What you are asked to do
Where does the word "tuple" show up in the records? Copy every line that holds it.

Data in this exercise
Start of Block
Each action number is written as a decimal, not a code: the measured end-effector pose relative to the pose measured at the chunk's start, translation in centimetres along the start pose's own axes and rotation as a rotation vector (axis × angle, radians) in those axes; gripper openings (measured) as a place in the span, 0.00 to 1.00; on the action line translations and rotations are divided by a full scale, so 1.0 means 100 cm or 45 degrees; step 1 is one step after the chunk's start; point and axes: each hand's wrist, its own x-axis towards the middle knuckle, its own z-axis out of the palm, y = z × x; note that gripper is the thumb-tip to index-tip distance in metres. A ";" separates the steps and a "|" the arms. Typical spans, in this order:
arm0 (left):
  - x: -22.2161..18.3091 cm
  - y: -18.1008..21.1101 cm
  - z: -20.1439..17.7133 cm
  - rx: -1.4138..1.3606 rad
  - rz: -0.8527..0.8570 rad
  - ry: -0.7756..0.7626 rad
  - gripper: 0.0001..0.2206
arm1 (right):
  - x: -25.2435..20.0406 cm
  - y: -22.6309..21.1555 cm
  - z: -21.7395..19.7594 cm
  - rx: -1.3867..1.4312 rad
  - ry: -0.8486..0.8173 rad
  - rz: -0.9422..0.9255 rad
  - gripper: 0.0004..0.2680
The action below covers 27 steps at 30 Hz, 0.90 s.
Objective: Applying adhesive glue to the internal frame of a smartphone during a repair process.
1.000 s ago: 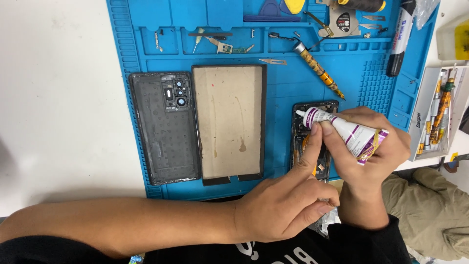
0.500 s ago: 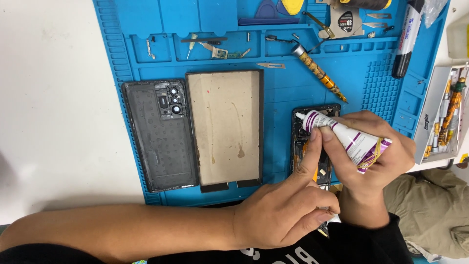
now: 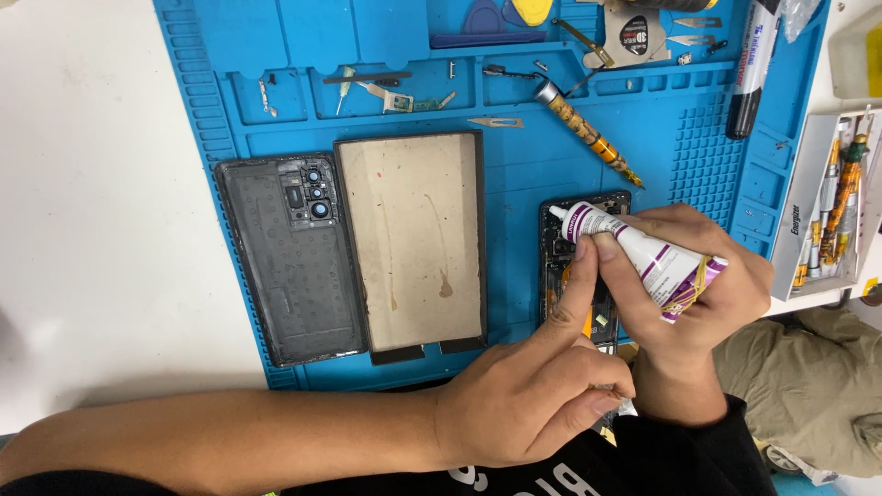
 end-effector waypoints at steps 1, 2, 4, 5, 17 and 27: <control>0.000 0.000 0.000 0.000 0.003 0.000 0.05 | 0.000 0.000 0.000 -0.001 0.001 -0.002 0.06; 0.000 0.000 0.000 0.007 0.002 0.000 0.06 | 0.000 0.001 0.000 0.012 0.008 -0.006 0.06; 0.000 0.000 0.001 0.010 -0.005 0.000 0.06 | -0.001 0.001 0.001 0.025 0.013 -0.003 0.06; 0.000 0.000 0.001 0.010 -0.011 0.003 0.06 | -0.001 0.002 0.001 0.024 0.014 -0.009 0.06; 0.000 0.000 0.002 -0.007 -0.032 -0.029 0.06 | -0.001 0.005 0.002 0.044 0.060 -0.082 0.07; 0.001 -0.001 0.004 -0.078 -0.047 -0.030 0.06 | -0.004 0.005 0.002 0.031 0.104 -0.029 0.07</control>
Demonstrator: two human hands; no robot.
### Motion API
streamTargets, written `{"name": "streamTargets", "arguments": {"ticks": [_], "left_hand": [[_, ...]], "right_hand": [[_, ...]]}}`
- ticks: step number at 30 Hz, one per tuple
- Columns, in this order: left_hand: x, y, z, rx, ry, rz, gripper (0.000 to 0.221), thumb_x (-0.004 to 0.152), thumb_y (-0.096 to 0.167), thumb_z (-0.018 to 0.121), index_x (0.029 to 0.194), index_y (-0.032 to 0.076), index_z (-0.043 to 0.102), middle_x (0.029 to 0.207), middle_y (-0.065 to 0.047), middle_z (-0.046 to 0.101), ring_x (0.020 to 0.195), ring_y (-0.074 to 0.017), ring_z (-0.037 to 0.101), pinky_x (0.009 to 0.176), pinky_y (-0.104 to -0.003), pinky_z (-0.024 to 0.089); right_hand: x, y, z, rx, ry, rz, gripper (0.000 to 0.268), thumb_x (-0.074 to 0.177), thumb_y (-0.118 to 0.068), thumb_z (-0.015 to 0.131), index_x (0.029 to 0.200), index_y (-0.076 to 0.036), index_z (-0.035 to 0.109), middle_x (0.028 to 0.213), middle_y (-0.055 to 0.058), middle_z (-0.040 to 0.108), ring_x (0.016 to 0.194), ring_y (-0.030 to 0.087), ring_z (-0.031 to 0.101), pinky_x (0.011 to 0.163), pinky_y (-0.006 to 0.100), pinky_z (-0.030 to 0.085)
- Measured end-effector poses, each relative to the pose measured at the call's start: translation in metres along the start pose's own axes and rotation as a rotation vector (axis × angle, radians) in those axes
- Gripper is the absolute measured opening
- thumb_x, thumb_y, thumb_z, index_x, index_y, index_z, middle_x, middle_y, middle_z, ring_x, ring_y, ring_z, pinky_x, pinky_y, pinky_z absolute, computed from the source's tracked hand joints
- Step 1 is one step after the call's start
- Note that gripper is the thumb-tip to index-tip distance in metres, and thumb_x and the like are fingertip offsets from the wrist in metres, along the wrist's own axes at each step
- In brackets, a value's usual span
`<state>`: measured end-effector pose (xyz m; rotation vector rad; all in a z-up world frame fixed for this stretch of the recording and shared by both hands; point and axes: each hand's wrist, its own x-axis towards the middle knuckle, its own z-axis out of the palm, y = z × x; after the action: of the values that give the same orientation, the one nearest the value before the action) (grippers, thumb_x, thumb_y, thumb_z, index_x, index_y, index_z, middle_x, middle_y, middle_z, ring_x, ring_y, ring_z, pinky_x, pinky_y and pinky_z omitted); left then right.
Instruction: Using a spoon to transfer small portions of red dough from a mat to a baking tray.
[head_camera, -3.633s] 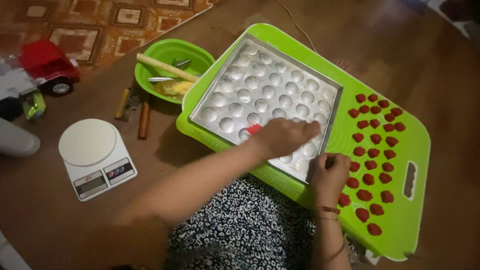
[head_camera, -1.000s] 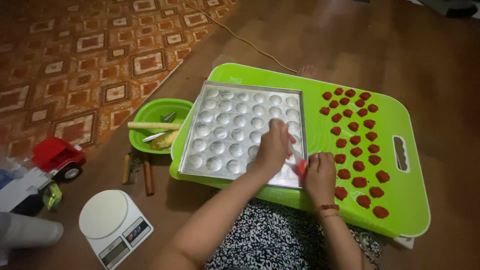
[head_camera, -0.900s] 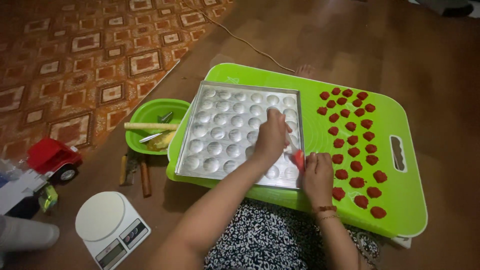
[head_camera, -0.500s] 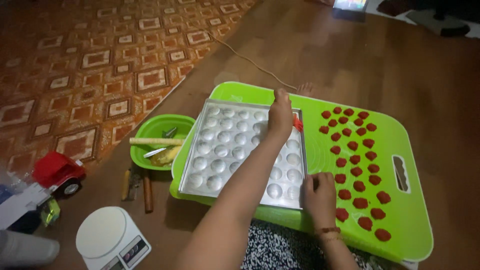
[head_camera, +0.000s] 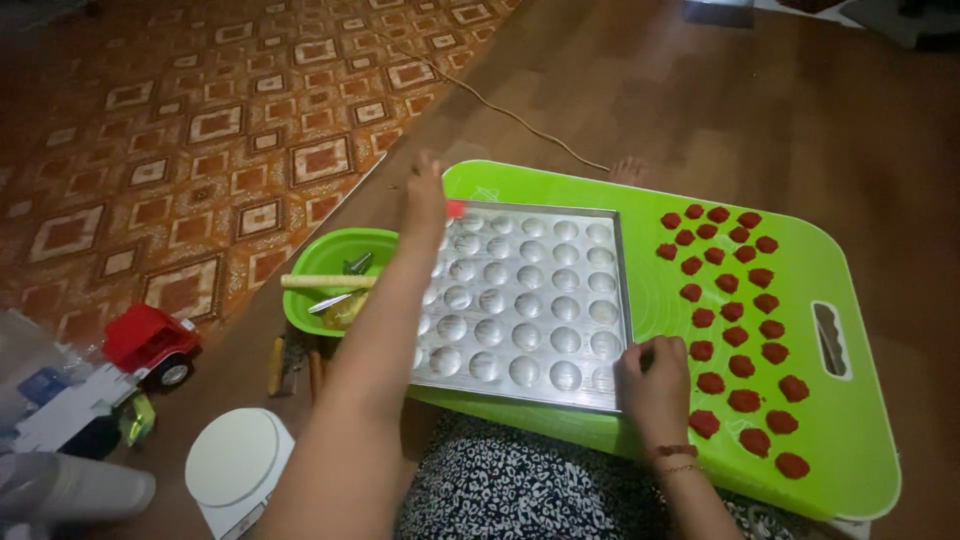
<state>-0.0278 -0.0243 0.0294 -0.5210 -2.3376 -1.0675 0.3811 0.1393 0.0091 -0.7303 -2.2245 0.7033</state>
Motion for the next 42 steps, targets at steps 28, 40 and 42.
{"name": "streamTargets", "arguments": {"ticks": [28, 40, 42], "left_hand": [[-0.037, 0.005, -0.025, 0.532, 0.096, 0.225, 0.043, 0.098, 0.020, 0.055, 0.138, 0.004, 0.055, 0.073, -0.016, 0.071, 0.065, -0.0279, 0.076, 0.053, -0.039, 0.062], [-0.168, 0.215, -0.047, -0.350, -0.446, -0.316, 0.052, 0.094, 0.052, 0.033, 0.115, 0.010, 0.054, 0.079, -0.007, 0.069, 0.080, -0.0317, 0.071, 0.074, -0.042, 0.057], [-0.146, 0.196, -0.109, -0.600, -0.738, -0.815, 0.089, 0.085, 0.084, 0.019, 0.114, 0.016, 0.069, 0.100, -0.007, 0.076, 0.109, -0.0316, 0.073, 0.099, -0.042, 0.055]], "right_hand": [[0.000, 0.000, -0.008, -0.012, -0.093, 0.048, 0.023, 0.095, -0.020, 0.063, 0.088, 0.002, 0.061, 0.093, 0.021, 0.056, 0.096, 0.044, 0.060, 0.086, 0.048, 0.049], [0.002, 0.033, 0.009, -0.058, -0.063, -0.002, 0.020, 0.096, -0.018, 0.065, 0.089, 0.000, 0.062, 0.091, 0.020, 0.056, 0.091, 0.044, 0.061, 0.082, 0.049, 0.049], [0.004, 0.038, 0.011, -0.061, -0.074, 0.022, 0.018, 0.097, -0.017, 0.065, 0.089, -0.001, 0.064, 0.091, 0.017, 0.056, 0.091, 0.042, 0.062, 0.082, 0.047, 0.049]]}}
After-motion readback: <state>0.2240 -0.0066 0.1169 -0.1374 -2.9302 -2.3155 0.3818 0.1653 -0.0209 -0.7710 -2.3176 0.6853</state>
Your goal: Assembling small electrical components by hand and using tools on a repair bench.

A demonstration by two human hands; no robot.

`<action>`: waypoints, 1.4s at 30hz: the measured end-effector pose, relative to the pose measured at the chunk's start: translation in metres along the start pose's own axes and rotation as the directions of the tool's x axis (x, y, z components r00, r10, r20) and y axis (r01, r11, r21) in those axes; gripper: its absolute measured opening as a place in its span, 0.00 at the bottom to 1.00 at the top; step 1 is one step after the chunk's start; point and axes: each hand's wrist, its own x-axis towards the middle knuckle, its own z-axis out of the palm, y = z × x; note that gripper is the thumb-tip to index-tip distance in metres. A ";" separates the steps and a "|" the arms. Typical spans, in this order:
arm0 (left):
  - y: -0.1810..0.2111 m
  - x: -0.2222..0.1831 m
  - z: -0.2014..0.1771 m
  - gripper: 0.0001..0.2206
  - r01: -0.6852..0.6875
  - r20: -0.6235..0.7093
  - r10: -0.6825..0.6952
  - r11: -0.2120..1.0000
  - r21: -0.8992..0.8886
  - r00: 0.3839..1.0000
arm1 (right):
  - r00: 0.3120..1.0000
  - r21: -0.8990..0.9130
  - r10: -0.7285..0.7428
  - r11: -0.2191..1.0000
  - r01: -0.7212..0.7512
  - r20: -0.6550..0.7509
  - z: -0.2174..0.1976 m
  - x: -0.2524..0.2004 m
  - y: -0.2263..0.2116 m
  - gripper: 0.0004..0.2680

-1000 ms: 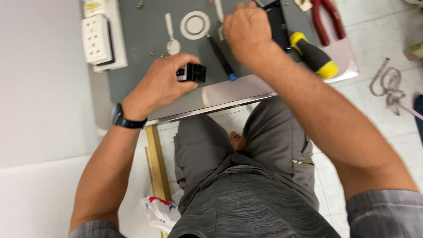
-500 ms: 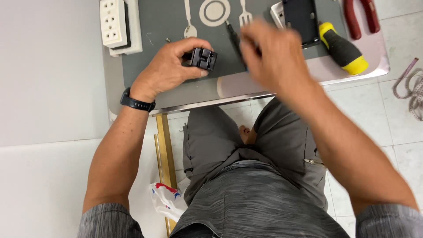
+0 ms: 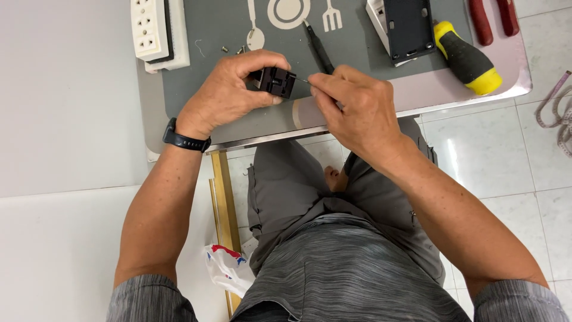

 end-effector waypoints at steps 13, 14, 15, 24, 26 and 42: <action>0.000 0.003 0.000 0.19 0.022 -0.001 -0.022 1.000 0.019 1.000 | 0.999 -0.066 -0.049 0.997 0.048 -0.013 0.003 -0.004 -0.007 0.05; 0.000 0.004 0.000 0.19 0.014 0.007 -0.014 1.000 0.021 1.000 | 0.999 -0.073 -0.046 0.996 0.046 -0.005 0.003 -0.003 -0.007 0.05; 0.001 0.004 0.000 0.18 0.006 0.014 -0.007 1.000 0.022 1.000 | 0.999 -0.080 -0.043 0.996 0.043 0.004 0.003 -0.002 -0.007 0.05; 0.010 0.003 0.000 0.18 0.059 0.022 -0.062 0.994 0.089 0.998 | 0.999 -0.035 -0.020 0.999 0.019 -0.030 0.001 -0.004 -0.005 0.06; 0.010 0.004 0.000 0.18 0.043 0.017 -0.045 0.995 0.089 0.999 | 0.999 -0.049 -0.028 0.998 0.026 -0.028 0.001 -0.004 -0.003 0.06; 0.014 0.010 0.005 0.15 -0.056 0.057 0.045 0.974 0.219 0.997 | 0.995 -0.107 -0.092 0.990 0.097 0.045 0.002 -0.005 0.012 0.07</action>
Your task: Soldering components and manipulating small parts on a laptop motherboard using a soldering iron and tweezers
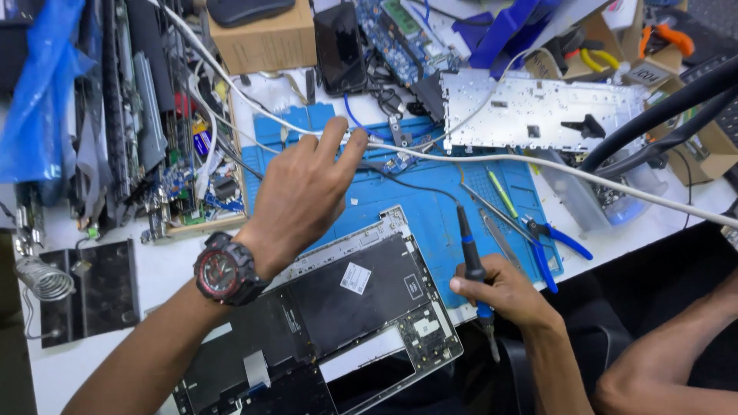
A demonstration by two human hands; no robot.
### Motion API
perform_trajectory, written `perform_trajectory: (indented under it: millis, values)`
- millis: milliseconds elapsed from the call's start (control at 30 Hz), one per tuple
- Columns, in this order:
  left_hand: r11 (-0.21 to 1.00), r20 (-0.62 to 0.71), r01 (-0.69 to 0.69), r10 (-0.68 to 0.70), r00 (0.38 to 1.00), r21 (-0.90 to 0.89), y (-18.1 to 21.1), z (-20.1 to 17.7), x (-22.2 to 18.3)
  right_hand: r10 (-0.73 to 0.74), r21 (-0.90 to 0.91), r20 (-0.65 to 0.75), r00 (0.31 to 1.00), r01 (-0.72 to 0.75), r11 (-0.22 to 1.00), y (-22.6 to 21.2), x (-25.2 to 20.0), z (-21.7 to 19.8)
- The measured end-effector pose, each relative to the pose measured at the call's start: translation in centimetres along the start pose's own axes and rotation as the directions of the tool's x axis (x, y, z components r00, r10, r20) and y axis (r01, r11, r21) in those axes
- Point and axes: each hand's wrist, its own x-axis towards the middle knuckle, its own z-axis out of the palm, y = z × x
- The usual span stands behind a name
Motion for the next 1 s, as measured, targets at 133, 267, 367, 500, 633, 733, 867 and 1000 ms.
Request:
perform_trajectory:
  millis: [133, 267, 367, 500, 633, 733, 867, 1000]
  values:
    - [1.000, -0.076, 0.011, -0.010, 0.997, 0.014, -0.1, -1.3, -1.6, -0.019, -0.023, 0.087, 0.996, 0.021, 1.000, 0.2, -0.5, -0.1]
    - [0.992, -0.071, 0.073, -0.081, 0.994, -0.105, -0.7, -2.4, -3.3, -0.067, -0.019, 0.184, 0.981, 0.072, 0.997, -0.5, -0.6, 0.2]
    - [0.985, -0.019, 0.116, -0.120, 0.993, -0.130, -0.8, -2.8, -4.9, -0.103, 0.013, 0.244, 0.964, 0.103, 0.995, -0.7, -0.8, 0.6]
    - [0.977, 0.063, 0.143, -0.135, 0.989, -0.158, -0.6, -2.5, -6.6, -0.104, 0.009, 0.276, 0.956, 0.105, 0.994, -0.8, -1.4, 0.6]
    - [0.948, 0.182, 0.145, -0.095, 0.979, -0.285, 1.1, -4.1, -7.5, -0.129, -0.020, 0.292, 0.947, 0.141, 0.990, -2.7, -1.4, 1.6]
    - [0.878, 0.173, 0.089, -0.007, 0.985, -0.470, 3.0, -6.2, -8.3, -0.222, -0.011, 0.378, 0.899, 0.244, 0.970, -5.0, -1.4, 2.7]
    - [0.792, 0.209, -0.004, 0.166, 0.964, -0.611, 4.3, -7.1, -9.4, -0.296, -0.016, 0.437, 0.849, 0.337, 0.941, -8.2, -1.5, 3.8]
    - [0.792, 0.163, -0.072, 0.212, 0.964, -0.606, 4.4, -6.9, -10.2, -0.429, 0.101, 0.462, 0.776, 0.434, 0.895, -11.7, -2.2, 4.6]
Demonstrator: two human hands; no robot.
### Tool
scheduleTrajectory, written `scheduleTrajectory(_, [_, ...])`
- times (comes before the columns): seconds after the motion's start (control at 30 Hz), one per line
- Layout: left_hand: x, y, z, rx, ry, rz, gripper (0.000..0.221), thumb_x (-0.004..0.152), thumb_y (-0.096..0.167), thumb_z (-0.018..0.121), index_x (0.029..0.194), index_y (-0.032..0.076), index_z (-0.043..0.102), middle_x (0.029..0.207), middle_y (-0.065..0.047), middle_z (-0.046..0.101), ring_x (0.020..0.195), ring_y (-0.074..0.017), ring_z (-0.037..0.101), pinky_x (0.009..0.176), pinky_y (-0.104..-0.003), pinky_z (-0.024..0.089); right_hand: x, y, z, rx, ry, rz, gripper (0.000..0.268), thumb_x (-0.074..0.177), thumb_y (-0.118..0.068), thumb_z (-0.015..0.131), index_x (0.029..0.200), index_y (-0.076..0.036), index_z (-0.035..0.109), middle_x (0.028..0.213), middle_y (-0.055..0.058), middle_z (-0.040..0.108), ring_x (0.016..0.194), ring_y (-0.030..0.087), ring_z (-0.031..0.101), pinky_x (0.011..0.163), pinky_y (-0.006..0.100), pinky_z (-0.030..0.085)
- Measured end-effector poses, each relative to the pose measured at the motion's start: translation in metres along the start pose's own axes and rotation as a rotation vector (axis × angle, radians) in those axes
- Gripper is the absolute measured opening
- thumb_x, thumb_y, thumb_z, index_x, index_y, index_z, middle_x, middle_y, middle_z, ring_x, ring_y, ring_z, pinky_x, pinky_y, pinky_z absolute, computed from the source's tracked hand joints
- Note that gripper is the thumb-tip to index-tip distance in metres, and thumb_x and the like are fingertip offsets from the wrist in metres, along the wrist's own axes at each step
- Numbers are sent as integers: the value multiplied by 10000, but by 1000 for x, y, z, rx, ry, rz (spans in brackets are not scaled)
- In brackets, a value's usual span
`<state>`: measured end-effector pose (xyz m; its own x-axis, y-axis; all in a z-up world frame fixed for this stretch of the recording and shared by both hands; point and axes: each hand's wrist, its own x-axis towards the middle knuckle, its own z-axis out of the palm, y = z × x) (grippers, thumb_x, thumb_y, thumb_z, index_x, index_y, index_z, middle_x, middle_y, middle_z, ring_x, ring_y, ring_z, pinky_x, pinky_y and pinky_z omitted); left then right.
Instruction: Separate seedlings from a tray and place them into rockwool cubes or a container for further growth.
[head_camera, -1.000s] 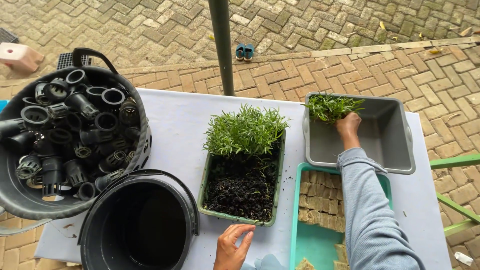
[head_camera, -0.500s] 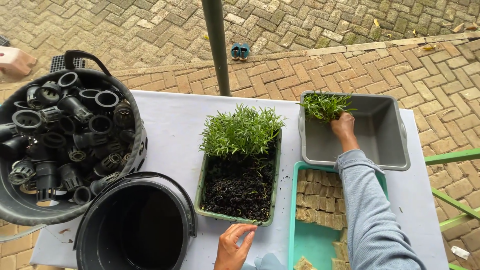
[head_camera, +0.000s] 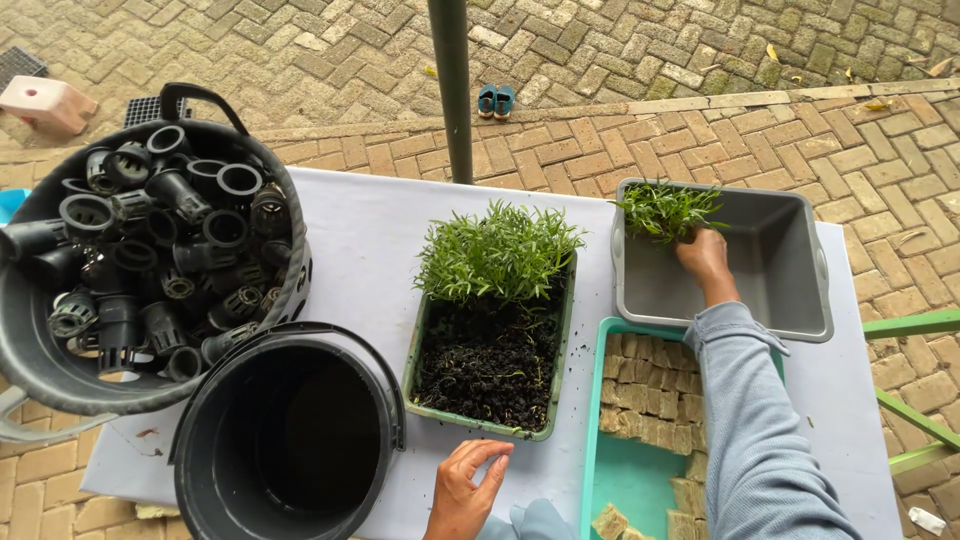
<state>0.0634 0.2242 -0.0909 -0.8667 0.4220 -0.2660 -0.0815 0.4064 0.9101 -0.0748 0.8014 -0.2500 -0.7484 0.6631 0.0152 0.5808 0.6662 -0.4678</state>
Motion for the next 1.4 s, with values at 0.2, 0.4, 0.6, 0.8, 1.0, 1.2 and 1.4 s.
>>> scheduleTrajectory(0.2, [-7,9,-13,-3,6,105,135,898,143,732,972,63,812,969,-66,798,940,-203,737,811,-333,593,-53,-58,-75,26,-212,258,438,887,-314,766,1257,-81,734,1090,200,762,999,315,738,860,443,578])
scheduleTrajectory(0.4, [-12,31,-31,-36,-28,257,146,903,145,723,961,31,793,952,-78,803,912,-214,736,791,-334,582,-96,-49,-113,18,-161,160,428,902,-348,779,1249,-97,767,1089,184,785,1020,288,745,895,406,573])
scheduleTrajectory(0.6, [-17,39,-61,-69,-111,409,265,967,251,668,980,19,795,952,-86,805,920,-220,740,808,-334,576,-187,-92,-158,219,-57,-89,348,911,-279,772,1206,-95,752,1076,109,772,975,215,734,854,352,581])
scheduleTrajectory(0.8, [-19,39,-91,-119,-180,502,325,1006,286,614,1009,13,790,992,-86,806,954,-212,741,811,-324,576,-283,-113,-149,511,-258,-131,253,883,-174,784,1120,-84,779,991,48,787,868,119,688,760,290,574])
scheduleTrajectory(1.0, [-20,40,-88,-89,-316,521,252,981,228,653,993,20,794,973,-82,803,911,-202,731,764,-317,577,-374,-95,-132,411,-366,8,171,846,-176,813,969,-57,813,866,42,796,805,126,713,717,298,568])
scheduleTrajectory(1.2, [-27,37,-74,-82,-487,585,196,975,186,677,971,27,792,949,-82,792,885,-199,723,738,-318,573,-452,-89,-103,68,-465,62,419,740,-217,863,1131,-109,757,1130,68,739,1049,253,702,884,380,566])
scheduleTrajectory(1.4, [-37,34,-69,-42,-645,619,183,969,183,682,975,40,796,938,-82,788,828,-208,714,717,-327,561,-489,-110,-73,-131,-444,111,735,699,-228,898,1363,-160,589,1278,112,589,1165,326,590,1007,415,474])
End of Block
Exercise solution
- ticks: step number at 30 Hz, one per tuple
- millis: milliseconds elapsed from the call's start (control at 30 Hz), one per tuple

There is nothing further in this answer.